What you need to know:

  • Alarmingly, ivory from poached elephants is believed to be the primary source of income for Joseph Kony’s Lord’s Resistance Army (LRA), which has for long been a thorn in the flesh of Ugandan authorities.
  • As if to further underscore that scenario, the report also alarmingly disclosed that Somalia’s Al-Qaeda-linked Al-Shabaab alone are estimated to make between $38 million and $56 million per year from the illegal trade in charcoal.

Following widespread calls for more concerted efforts in the war against terrorism, UN Secretary-General Ban Ki-moon recently asserted that many terror groupings in Africa are significantly supported by poaching and earnings from other environmental crimes.

Mr Ban made the alarming revelations on June 28 during a visit to Kenya. He also decried the fact that Kenya’s wildlife is under threat from poaching, illegal wildlife trafficking and human-wildlife conflict.

The UN boss’s dramatic statement came days after the release of a milestone UN report on global environmental crime on June 24. The report featured prominently during a week-long global environment conference of the newly created United Nations Environment Assembly (UNEA) at Unep’s Nairobi headquarters.

While revealing that environmental crime is reportedly worth up to $213 billion a year, the report disclosed that environmental crime “(poses) a serious threat to sustainable development, livelihoods, good governance and the rule of law in different African countries.”

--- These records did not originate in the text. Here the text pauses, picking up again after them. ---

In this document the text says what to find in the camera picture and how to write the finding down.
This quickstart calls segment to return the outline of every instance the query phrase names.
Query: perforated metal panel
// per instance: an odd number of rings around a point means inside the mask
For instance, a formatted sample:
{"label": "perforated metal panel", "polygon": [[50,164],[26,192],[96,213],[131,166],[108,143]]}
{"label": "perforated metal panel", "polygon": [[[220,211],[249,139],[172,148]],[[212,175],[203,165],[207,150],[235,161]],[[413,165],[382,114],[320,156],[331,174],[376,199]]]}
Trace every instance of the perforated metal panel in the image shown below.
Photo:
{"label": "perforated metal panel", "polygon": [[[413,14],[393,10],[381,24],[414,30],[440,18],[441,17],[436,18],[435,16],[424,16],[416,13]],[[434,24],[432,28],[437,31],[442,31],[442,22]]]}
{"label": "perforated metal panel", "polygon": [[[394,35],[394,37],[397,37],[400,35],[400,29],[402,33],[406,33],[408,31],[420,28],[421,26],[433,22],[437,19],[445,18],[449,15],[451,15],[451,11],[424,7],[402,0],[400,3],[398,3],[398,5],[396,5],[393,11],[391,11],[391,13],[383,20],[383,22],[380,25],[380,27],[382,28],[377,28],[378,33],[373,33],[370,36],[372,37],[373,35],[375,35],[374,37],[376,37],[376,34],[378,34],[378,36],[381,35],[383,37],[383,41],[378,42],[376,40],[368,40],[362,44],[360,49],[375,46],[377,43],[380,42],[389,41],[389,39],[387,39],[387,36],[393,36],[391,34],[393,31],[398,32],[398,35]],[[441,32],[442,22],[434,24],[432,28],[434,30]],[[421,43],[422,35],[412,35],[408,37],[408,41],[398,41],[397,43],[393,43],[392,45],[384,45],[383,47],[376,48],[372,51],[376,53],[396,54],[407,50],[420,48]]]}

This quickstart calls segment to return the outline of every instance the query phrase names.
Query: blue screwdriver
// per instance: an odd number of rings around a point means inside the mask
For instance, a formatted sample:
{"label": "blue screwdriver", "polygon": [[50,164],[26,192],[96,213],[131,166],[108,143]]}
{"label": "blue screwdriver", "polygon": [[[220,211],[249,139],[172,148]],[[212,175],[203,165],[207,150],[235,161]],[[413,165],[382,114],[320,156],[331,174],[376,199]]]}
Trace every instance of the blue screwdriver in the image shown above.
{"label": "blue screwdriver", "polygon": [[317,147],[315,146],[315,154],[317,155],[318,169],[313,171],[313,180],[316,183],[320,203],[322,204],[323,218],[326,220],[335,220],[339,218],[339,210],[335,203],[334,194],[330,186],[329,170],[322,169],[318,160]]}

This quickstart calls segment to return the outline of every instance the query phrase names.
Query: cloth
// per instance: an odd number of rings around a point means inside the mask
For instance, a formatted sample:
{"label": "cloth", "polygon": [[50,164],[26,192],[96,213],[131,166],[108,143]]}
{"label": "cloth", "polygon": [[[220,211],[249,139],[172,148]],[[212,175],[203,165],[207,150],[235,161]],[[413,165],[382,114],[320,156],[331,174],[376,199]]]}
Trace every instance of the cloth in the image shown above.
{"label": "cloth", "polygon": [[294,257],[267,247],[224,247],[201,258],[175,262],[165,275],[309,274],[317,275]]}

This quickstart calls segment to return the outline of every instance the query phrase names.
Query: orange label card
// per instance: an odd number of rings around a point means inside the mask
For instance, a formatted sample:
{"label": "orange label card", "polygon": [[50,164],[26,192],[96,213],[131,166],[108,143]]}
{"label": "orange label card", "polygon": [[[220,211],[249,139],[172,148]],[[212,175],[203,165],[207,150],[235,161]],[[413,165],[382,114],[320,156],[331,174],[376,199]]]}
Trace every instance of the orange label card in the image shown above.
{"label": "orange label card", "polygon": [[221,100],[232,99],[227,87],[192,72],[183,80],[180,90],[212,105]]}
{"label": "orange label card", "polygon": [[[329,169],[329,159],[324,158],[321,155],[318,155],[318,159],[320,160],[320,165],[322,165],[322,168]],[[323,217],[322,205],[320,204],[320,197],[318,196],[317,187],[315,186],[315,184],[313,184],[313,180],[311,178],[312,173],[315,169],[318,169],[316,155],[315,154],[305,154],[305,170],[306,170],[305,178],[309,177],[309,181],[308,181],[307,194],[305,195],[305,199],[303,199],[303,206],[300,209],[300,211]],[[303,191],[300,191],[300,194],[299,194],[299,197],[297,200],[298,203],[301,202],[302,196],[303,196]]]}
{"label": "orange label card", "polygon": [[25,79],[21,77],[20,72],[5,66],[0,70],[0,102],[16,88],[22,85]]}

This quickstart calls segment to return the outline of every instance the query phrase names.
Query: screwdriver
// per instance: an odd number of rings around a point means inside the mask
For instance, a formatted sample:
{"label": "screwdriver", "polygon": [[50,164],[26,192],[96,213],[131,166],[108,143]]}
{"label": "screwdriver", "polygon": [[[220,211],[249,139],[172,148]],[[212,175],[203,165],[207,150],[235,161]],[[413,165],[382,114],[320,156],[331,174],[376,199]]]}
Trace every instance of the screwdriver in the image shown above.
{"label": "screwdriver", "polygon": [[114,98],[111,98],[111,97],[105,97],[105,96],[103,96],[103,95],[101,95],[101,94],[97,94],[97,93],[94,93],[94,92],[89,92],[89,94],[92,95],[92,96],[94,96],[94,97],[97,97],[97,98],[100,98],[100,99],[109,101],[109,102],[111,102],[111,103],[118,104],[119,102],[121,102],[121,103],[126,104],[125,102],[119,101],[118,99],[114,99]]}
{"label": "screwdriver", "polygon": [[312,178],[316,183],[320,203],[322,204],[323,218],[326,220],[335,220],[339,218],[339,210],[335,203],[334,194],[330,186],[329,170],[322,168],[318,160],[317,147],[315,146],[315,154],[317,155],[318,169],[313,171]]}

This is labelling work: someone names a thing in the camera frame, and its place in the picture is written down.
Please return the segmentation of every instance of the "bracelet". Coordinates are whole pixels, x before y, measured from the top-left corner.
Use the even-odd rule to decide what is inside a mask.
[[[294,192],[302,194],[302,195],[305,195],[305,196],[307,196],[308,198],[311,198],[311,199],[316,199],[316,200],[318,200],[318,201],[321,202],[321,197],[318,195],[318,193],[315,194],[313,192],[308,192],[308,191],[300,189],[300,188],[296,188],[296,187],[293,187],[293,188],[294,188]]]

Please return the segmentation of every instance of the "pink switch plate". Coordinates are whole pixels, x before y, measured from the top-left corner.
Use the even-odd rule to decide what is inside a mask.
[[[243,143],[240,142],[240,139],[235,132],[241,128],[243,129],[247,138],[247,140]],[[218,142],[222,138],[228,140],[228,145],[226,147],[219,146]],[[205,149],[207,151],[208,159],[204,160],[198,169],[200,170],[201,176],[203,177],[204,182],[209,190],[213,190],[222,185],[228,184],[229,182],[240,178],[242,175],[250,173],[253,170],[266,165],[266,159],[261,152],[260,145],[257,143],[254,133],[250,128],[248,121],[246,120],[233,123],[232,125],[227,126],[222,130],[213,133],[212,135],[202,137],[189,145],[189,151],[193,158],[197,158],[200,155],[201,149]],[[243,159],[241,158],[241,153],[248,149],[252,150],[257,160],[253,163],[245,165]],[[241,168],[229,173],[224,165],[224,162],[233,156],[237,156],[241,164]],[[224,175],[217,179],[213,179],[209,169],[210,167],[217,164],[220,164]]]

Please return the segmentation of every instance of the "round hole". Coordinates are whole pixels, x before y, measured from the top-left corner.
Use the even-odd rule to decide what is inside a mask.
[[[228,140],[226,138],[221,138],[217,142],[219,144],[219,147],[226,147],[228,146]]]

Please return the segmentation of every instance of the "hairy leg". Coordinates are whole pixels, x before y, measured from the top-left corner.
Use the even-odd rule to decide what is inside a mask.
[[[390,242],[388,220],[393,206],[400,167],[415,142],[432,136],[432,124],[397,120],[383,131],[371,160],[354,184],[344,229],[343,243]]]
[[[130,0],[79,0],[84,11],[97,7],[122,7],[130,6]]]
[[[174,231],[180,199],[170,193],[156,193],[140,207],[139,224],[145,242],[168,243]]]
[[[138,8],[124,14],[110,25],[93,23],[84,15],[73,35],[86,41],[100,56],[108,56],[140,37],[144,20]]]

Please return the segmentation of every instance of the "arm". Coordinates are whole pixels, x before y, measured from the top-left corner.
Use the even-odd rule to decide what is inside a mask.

As if to further underscore that scenario, the report also alarmingly disclosed that Somalia’s Al-Qaeda-linked Al-Shabaab alone are estimated to make between $38 million and $56 million per year from the illegal trade in charcoal.

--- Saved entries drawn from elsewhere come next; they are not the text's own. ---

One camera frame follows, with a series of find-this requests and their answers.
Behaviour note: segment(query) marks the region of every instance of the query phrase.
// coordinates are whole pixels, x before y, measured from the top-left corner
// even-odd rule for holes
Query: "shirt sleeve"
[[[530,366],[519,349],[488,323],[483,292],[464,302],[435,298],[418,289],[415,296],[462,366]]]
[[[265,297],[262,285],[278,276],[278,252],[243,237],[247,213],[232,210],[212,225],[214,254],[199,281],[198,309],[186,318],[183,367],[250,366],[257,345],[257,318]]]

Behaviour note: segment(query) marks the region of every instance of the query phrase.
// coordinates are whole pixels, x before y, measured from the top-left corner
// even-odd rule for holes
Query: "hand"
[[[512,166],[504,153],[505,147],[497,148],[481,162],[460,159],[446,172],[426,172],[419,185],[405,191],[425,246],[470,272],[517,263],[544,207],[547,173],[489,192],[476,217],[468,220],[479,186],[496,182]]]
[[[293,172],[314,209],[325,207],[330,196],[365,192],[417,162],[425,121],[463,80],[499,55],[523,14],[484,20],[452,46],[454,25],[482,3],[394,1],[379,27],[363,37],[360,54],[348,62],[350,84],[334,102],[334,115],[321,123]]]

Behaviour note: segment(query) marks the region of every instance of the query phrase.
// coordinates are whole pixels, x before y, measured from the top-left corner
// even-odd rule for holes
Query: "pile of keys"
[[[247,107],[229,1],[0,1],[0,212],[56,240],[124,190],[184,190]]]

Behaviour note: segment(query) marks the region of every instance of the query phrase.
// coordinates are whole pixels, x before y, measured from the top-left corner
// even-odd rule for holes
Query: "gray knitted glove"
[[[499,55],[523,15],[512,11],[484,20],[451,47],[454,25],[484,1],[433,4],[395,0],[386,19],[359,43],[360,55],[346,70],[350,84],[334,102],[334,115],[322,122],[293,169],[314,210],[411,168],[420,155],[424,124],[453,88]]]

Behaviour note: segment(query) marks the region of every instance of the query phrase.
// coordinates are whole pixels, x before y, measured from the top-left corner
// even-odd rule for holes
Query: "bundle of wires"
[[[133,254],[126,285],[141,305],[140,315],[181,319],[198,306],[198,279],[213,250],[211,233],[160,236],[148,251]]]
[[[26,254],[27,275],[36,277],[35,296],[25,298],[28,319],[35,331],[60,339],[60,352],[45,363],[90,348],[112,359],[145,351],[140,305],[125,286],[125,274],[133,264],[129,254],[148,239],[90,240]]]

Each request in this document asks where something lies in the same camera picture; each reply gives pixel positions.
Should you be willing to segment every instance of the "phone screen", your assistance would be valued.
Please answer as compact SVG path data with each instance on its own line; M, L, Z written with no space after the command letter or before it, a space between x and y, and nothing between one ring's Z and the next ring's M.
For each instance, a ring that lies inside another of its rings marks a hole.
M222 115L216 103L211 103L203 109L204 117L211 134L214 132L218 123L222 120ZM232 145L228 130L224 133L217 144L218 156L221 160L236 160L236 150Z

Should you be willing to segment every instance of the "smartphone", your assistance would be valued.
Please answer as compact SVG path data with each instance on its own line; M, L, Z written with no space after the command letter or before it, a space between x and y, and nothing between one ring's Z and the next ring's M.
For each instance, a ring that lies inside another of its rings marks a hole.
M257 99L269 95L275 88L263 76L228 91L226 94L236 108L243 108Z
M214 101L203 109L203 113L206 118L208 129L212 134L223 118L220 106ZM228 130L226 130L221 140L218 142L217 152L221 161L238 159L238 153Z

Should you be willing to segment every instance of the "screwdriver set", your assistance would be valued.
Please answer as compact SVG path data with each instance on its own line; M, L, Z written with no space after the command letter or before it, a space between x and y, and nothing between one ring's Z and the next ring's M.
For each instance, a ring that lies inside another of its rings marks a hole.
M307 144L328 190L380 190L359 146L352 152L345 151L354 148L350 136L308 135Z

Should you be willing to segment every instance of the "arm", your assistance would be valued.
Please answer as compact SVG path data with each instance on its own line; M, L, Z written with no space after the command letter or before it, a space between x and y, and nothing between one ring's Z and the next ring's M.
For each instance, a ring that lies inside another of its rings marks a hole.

“Beyond immediate environmental impacts, the illegal trade in natural resources is depriving developing economies of billions of dollars in lost revenues just to fill the pockets of criminals,” said UN under-secretary-general and executive director of Unep, Mr Achim Steiner.

Alarmingly, ivory from poached elephants is believed to be the primary source of income for Joseph Kony’s Lord’s Resistance Army (LRA), which has for long been a thorn in the flesh of Ugandan authorities. Insurgents in Central African Republic and Democratic Republic of Congo also carry out ivory poaching, the report said.

Janjaweed militias

Poached ivory also benefits the fearsome Janjaweed militias behind atrocities in Sudan’s Darfur region, who reportedly also operate in Niger and Chad, the UN report further said.

In the meantime, a different kind of regional adversity — a serious Ebola epidemic — last week brought together 11 African nations that might in different circumstances have been strange bedfellows.

In the event, the countries’ representatives deliberated during an emergency meeting held last Wednesday in Accra, Ghana, and hosted by the World Health Organisation (WHO).

The meeting brought together health ministers from Guinea, Liberia and Sierra Leone, the three affected countries, and was also attended by officials from Cote d’Ivoire, Mali, Guinea Bissau and Senegal, as well as Uganda, DRC, Gambia.

Amid mounting alarm in the region and elsewhere, participants took a united front against the rapidly mounting Ebola epidemic that first broke out in February.

Reacting to a rising death toll caused by the epidemic, which has already claimed hundreds of lives in the region, the WHO has sent dozens of experts to West Africa in recent months to try and contain the deadly threat.

While the epidemic — described as the worst in history — has particularly affected Guinea, where Ebola cases were first reported, it has also resulted in a rapidly increasing number of cases in Sierra Leone and Liberia.

Last week Samuel Muhumuza Mutoro, a Ugandan doctor in the latter country, reportedly succumbed to the virus while treating patients.

In Sierra Leone, the government announced on Wednesday that President Ernest Bai Koroma and his cabinet will contribute portions of their July salaries to a fund to fight the epidemic in the country.

Back to Mr Ban’s views, the UN boss declared that wildlife crime is not a simple threat to animals, but is also a major security impediment, given its links to organised crime and insurgent groups.

“The same routes used to smuggle wildlife products and timber across countries are often used to traffic weapons, drugs and people,” he reportedly said following the release by UN and Interpol of the crucial report on environmental crime.